Monday 7 December 2015

Theory Glossary

' The medium is the message' McLuchan


- Medium - TV drama - relationship between viewer and TV - close relationship - informed by audience feedback (BARB).
- Series already filmed, episodes 6 per series - BBC Wednesday 9pm
- Watershed - protecting children from 'harmful' material.
- Mike Bartlett - male director/writer Tom Vaughan Bruce Goodison
- Mulvey's theories of the male gaze - unexpected
- Relationship is built over time - familiar/like characterisation/habitual
- Where watched? At home/in living room/in bedroom/online/catch up/recorded series - SKY
- Representation stronger - TV drama - intimacy of the viewing. Web 2.0 - relationship is more flexible - audience is in control - Amazon Prime.

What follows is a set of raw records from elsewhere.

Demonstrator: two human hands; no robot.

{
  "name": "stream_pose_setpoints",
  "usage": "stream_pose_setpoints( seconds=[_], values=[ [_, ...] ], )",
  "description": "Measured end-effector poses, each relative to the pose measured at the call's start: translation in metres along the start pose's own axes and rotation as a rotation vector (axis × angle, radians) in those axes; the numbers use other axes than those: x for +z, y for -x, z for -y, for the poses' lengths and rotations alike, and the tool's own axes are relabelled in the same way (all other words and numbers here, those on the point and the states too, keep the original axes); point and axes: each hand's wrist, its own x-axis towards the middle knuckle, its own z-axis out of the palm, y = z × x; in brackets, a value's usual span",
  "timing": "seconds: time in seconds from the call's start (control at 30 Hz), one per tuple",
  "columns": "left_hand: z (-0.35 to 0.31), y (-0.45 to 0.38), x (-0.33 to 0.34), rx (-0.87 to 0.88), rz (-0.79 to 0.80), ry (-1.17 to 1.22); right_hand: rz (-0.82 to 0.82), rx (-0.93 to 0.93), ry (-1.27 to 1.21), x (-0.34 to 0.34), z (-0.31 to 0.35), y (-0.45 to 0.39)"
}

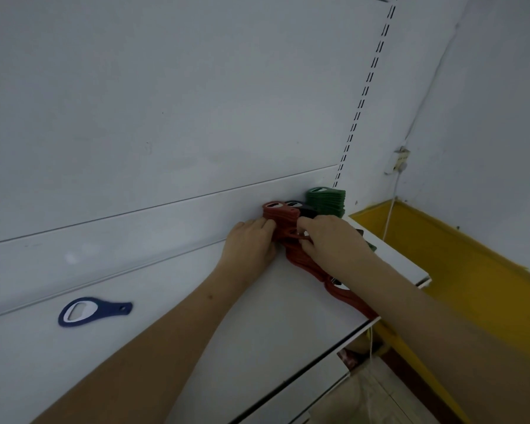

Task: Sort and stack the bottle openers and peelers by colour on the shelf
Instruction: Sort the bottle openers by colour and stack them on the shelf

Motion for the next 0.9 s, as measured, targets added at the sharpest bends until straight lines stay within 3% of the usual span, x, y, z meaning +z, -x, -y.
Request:
stream_pose_setpoints(
  seconds=[0.27,0.5,0.67,0.9],
  values=[
    [0.008,0.001,0.0,0.15,-0.025,0.049,0.087,0.033,-0.21,-0.008,-0.013,-0.008],
    [0.01,0.004,0.004,0.199,-0.182,-0.002,0.155,0.115,-0.262,-0.04,-0.023,-0.012],
    [0.009,0.004,0.008,0.163,-0.233,0.008,-0.012,0.335,-0.292,-0.06,-0.036,0.057],
    [0.008,0.004,0.009,0.181,-0.259,-0.013,0.078,0.449,-0.259,-0.017,-0.019,0.108]
  ],
)
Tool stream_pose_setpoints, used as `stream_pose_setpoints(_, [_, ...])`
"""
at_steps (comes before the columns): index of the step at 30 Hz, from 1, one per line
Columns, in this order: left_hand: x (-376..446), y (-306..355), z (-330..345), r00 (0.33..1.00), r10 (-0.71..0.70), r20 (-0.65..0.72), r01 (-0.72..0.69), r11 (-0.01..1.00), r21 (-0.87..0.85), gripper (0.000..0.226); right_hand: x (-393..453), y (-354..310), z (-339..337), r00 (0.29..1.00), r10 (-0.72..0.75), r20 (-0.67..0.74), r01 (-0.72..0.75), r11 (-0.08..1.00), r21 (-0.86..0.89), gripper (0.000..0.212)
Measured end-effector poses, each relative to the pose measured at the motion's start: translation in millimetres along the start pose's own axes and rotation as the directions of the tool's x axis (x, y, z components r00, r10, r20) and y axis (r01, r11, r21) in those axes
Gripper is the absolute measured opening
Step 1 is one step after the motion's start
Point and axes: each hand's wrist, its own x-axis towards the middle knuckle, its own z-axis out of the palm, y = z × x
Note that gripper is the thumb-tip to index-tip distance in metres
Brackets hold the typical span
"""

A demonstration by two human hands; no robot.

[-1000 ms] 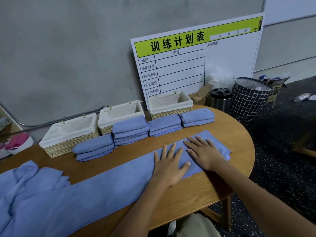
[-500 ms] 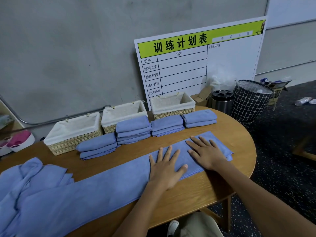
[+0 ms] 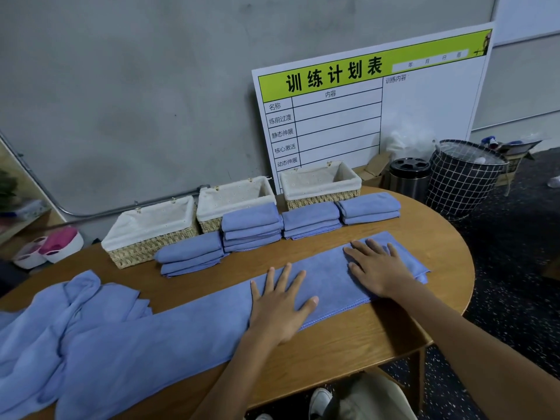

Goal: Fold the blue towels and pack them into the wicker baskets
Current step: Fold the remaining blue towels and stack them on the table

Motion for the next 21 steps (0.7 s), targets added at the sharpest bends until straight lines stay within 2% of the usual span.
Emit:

‘Dominant ideology serves the interest of the ruling classes’ Marx

- Ruling class - male dominant ideology - keeping secret away from female - (mother and friends)
- Higher class has more power - can control working class and the ideology that is received by the people.
- Male/educated/privileged/white/middle aged
- Dominant ideology - ideology that is spoken about and received the most, in terms of women it could be that they're innocent or weak minded.
- Dr Foster goes against this and shows that women have the moral high ground and are not innocent through sexual tendencies.
- TV drama series - would expect this medium to explore moral issues and hold them up for inspection.
- Still in this drama series in 2015, women are still represented as having to be more morally responsible gender.

‘Stereotypes are not always negative’ Perkins

- Women - positive stereotypes:
- mothering/nurturing/caring/moral/patient/responsible
- Within Dr Foster, all of these stereotypes are represented and explored.
- Women - negative stereotypes:
- insecure/weak/sexualised/emotional/stressed/driven by their feelings/driven by their bodies/lacking intelligence
- Stereotypical representations are explored in Dr Foster, but it is more complicated that that.
- Gemma Foster herself shows all of these different sides.
- Carly as a representation of a young black female also shows positive and negative stereotypes in one character.
- Carly; victim of domestic abuse, but also becomes a 'spy' for Gemma - becomes powerful.
- Shows comforting side to Gemma - offers cigarettes, perfume and gum.
- Dynamie/moving/changing/fluid.

‘Identity is complicated. Everyone thinks they’ve got one’ Gauntlett

- is complicated because it is dynamic - it changes overtime, cultural, historical, political influences

- Label - to help people group/recognise - trying to establish common features.
- e.g. frog: green, slimy, croak, hops, warts, cold, pond, small
- comfort in familiarity
- women - attractive to men, curvy, long hair, makeup, domestic, caring, mother, soft/high voice, dependent on man, image conscious, driven by emotion - geographically.
- content of TV programmes allows people to inspect gender.
- TV dramas play with identity construction.
- Expectations of gender roles - conformed to or subverted
- Mass audiences means that individuals will interpret the same identity in different ways - Amazon Prime, BBC iPlayer, Internet, Magazine industry - mass methods of communication.
- We do not like to be thought as having a mass identity - we are individuals - western way of thinking.
- Stereotypes are damaging, are limiting - women - drivers / men - violence
- Think about presenters on BBC Radio 1 in comparison to North Korea.
- Complicated/ complex representations of men and women in Dr Foster is an intelligent text - shows multiple ways of being 'woman' or 'man' - not simplistic text.



‘Identities are not ‘given’. But are constructed and negotiated.’ Gauntlett

- not born with given identity, but make it as you grow and by what you achieve, show, do.

- Build your own identity - unique, independent
- Dr Foster - labelled as "Doctor"/mother/wife - is insecure/conscious - husband - but contradicts stereotype by showing 'anger' and having 'cunning' plans - investigate/spies.
- Expectations of genders differ - women to be calm/patient/no aggression - men to be loud/possessive/careless
- Reality (in drama) - women; clever, anger, cunning, fake, strong - men; calm, fear, caring-to not harm anyone, worried about son, to hurt wife, finance fear
- shows how characters 'construct' their identities as women are expected to have similar characteristics - However, in Dr Foster - many women characters are shown, but are portrayed very differently to each other.
- Men too are shown differently, patient-caring for wife, old Dr-gay, husband-cheating/fear of truth coming out, neighbour-cheating with friend - Gemma - just for pleasure, has some fear but no regrets - still cares for wife but not with another women.
- personality comes through to build identity and not what public - audience perceive.